A New Contender with Novel Features
The p48 and p64 MW HPC devices aim to be that new option. Building on the established principles of flow diversion, WallabyPhenox has incorporated several novel features designed to address some of the persistent challenges in endovascular treatment.
“The p48 and p64 MW HPC devices have been used in the treatment of more than 20,000 patients worldwide, with data from rigorous studies conducted outside the United States demonstrating consistently high aneurysm occlusion rates and low complication rates,” noted Gary Brogan, VP of Global Clinical & Regulatory Affairs.
Key innovations include:
* Movable Wire (MW) Technology: This unique feature is engineered to give surgeons greater control during deployment, allowing for more stable and precise positioning of the device—a critical factor for successful outcomes.

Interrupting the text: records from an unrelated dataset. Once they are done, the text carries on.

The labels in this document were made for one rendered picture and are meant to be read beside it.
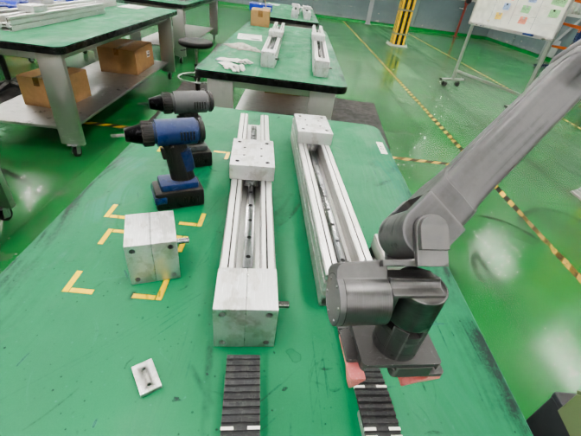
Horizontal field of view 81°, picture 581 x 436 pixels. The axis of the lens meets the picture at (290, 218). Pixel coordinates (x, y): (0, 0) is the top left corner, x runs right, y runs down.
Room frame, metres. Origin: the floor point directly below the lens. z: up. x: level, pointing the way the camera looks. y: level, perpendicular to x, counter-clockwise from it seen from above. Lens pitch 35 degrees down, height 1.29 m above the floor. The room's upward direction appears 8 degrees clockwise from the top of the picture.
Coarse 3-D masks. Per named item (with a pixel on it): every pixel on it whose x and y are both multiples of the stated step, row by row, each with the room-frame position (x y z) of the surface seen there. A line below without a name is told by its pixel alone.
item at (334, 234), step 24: (312, 168) 0.86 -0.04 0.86; (336, 168) 0.87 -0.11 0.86; (312, 192) 0.73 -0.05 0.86; (336, 192) 0.75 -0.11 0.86; (312, 216) 0.64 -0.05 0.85; (336, 216) 0.69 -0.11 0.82; (312, 240) 0.59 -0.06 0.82; (336, 240) 0.58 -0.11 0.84; (360, 240) 0.56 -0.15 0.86; (312, 264) 0.55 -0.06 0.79
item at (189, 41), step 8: (184, 40) 3.76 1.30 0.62; (192, 40) 3.84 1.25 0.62; (200, 40) 3.89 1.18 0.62; (208, 40) 3.93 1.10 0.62; (200, 48) 3.71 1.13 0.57; (0, 56) 3.33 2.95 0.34; (0, 64) 3.32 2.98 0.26; (8, 72) 3.34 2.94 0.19; (192, 72) 4.00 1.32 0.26; (0, 80) 3.32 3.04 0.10; (8, 80) 3.32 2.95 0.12; (16, 80) 3.39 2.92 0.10; (184, 80) 3.64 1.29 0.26; (0, 88) 3.17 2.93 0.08; (200, 88) 3.84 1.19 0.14
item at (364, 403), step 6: (360, 402) 0.25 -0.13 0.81; (366, 402) 0.26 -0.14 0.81; (372, 402) 0.26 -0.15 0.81; (378, 402) 0.26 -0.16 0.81; (384, 402) 0.26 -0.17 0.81; (390, 402) 0.26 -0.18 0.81; (360, 408) 0.25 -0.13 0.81; (366, 408) 0.25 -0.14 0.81; (372, 408) 0.25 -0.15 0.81; (378, 408) 0.25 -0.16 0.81; (384, 408) 0.25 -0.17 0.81; (390, 408) 0.25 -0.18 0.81
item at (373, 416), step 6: (366, 414) 0.24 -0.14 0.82; (372, 414) 0.24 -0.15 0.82; (378, 414) 0.24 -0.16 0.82; (384, 414) 0.24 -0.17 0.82; (390, 414) 0.24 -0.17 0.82; (366, 420) 0.23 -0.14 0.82; (372, 420) 0.23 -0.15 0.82; (378, 420) 0.23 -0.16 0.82; (384, 420) 0.23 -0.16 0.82; (390, 420) 0.23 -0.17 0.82; (396, 420) 0.23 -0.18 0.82
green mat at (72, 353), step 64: (128, 192) 0.74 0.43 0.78; (384, 192) 0.93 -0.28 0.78; (64, 256) 0.48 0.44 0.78; (192, 256) 0.53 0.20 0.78; (0, 320) 0.32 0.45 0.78; (64, 320) 0.34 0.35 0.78; (128, 320) 0.36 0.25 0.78; (192, 320) 0.38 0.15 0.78; (320, 320) 0.41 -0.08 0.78; (448, 320) 0.46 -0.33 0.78; (0, 384) 0.23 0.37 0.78; (64, 384) 0.24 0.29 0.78; (128, 384) 0.25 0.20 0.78; (192, 384) 0.26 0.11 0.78; (320, 384) 0.29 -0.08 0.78; (448, 384) 0.32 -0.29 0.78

* Hydrophilic Polymer Coating (HPC): The device is coated with a polymer designed to reduce thrombogenicity, the tendency for blood clots to form on a foreign surface. This could potentially lower the risk of post-procedural stroke, a known complication of implantable neurovascular devices.
* Simplified Delivery: The devices are designed to be delivered through smaller microcatheters, simplifying procedural access and potentially allowing surgeons to treat aneurysms in more delicate or tortuous blood vessels.

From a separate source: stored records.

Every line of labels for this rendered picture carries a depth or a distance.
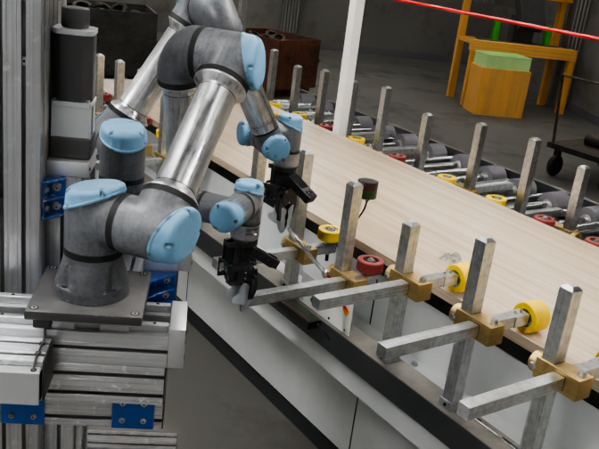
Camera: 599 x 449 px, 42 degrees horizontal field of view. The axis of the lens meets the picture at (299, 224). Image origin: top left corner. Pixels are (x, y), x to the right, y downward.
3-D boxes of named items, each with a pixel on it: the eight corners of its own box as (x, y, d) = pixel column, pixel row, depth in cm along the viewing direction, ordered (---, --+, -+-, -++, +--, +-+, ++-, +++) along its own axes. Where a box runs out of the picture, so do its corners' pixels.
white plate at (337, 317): (347, 336, 229) (352, 306, 226) (298, 299, 249) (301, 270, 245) (348, 336, 229) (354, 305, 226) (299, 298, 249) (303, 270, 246)
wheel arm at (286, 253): (217, 273, 232) (217, 259, 230) (210, 268, 234) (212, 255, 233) (335, 255, 256) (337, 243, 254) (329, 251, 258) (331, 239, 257)
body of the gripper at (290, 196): (275, 196, 246) (280, 159, 242) (298, 204, 242) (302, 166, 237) (260, 200, 240) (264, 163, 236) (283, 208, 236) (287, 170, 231)
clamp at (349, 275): (351, 297, 226) (354, 281, 224) (324, 279, 236) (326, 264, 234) (366, 295, 229) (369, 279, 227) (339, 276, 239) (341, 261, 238)
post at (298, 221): (287, 295, 256) (305, 151, 239) (282, 290, 258) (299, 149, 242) (296, 293, 257) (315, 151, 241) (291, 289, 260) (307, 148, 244)
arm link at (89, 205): (85, 230, 166) (86, 167, 161) (141, 244, 162) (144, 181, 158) (49, 248, 155) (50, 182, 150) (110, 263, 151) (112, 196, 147)
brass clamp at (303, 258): (301, 265, 245) (303, 250, 243) (278, 249, 255) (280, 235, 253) (317, 263, 248) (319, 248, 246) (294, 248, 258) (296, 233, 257)
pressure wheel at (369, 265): (363, 300, 231) (369, 265, 227) (347, 289, 237) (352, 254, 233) (384, 297, 235) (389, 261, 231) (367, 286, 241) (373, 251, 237)
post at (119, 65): (113, 163, 369) (118, 60, 353) (110, 161, 372) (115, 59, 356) (120, 163, 371) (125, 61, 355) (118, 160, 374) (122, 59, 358)
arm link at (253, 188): (228, 182, 195) (242, 174, 203) (224, 224, 199) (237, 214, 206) (258, 188, 193) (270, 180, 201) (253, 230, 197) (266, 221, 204)
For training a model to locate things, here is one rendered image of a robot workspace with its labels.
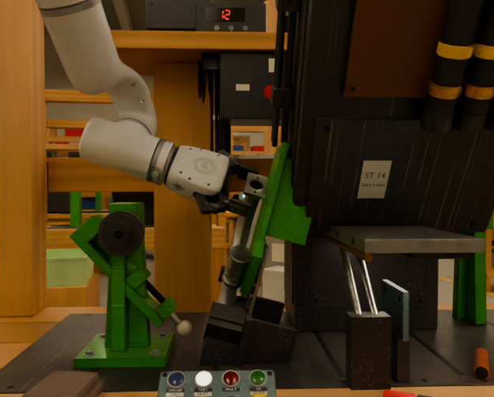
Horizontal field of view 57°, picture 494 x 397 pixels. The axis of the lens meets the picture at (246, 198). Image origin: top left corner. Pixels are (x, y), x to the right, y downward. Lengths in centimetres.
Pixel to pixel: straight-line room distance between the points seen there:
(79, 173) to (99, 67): 56
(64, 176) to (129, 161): 48
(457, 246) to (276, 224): 29
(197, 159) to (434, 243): 44
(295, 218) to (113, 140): 34
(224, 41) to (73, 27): 41
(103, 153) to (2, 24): 56
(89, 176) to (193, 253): 35
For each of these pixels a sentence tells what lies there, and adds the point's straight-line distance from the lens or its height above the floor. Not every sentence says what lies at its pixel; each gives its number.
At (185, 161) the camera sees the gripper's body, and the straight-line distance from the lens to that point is 84.
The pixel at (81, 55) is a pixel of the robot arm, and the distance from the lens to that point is 77.
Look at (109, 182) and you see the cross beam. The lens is 126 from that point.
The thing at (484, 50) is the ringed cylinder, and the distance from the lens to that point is 70.
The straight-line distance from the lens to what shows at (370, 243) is 62.
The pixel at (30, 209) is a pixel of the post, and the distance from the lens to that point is 124.
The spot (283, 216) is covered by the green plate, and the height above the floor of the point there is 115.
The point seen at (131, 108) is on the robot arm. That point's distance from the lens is 92.
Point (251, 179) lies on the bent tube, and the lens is 86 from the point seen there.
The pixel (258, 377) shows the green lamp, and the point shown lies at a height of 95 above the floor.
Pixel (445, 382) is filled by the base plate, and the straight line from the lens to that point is 81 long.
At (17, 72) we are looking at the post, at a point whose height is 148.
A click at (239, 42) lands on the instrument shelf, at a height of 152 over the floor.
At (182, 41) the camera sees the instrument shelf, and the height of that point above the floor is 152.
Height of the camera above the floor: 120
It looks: 1 degrees down
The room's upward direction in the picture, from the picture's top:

* Enhanced Visibility: The implant's Nitinol wires are infused with a platinum core, making the entire device fully visible under X-ray (radiographic) guidance. This helps ensure accurate placement and full deployment.

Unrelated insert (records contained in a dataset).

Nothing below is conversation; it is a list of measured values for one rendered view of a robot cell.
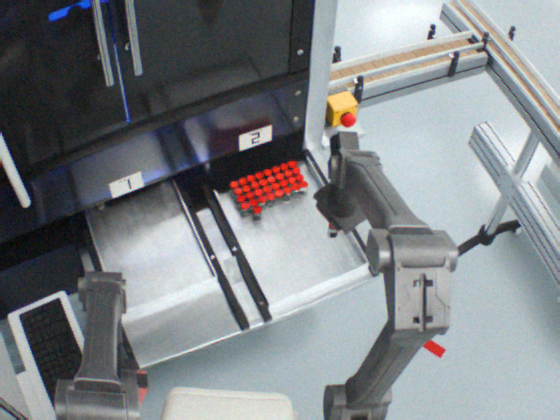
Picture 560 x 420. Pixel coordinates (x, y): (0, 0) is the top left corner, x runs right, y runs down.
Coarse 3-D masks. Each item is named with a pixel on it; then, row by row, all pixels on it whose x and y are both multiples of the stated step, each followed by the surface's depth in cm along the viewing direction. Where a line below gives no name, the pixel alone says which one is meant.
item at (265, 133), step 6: (270, 126) 165; (252, 132) 164; (258, 132) 165; (264, 132) 166; (270, 132) 167; (240, 138) 164; (246, 138) 165; (252, 138) 166; (258, 138) 167; (264, 138) 168; (270, 138) 169; (240, 144) 166; (246, 144) 167; (252, 144) 168; (258, 144) 169; (240, 150) 168
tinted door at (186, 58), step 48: (144, 0) 116; (192, 0) 121; (240, 0) 127; (288, 0) 133; (144, 48) 126; (192, 48) 133; (240, 48) 139; (288, 48) 146; (144, 96) 138; (192, 96) 145
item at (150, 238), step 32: (160, 192) 174; (96, 224) 168; (128, 224) 169; (160, 224) 169; (192, 224) 165; (128, 256) 164; (160, 256) 164; (192, 256) 164; (128, 288) 159; (160, 288) 159; (192, 288) 158
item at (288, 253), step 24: (312, 168) 176; (312, 192) 175; (240, 216) 171; (264, 216) 171; (288, 216) 171; (312, 216) 171; (240, 240) 167; (264, 240) 167; (288, 240) 168; (312, 240) 168; (336, 240) 168; (264, 264) 164; (288, 264) 164; (312, 264) 164; (336, 264) 164; (360, 264) 165; (264, 288) 161; (288, 288) 161; (312, 288) 158
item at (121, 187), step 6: (138, 174) 157; (120, 180) 156; (126, 180) 157; (132, 180) 158; (138, 180) 159; (114, 186) 156; (120, 186) 158; (126, 186) 159; (132, 186) 160; (138, 186) 161; (114, 192) 158; (120, 192) 159; (126, 192) 160

“We are pleased to usher in this unique flow diverter that the U.S. physician community has been eagerly awaiting,” said Dr. Demetrius Lopes, a renowned neurosurgeon who serves as the National Principal Investigator for the PIANO trial.
The Rigorous Path to U.S. Approval
Bringing a new high-risk medical device to the U.S. market is a long and meticulous process. The PIANO trial is operating under an Investigational Device Exemption (IDE) from the Food and Drug Administration (FDA), which allows the devices to be used in a clinical study to gather essential data on their safety and effectiveness in American patients.
The involvement of top-tier medical centers and leading neurovascular specialists underscores the trial's significance. Dr. Malek, who performed the first procedure, is joined by a team of national principal investigators including Dr. Lopes, Dr. Jared Knopman, and Dr. Eytan Raz—all of whom are at the forefront of neurovascular medicine. Their participation lends substantial credibility to the trial and signals a high level of interest from the clinical community.
“We always welcome the opportunity to offer new innovations and technologies to our patients through cutting-edge clinical trials,” said Dr. Malek. “A device that proves to be safe, effective and efficient will only enhance our ability to treat intracranial aneurysms and ensure the best-possible outcomes for our patients.”
The data collected from the PIANO trial will be crucial for WallabyPhenox’s eventual submission for Premarket Approval (PMA) from the FDA, the most stringent regulatory pathway for medical devices. While the devices' extensive use in Europe provides a strong foundation of evidence, the FDA requires robust data from U.S. clinical trials to grant approval for widespread use.
Enrollment in the PIANO IDE trial is now ongoing at leading neurosurgical centers across the country. For now, the p48 and p64 MW HPC devices remain limited to investigational use in the United States, but their arrival marks a promising development for patients and a significant new dynamic in the U.S. neurovascular market.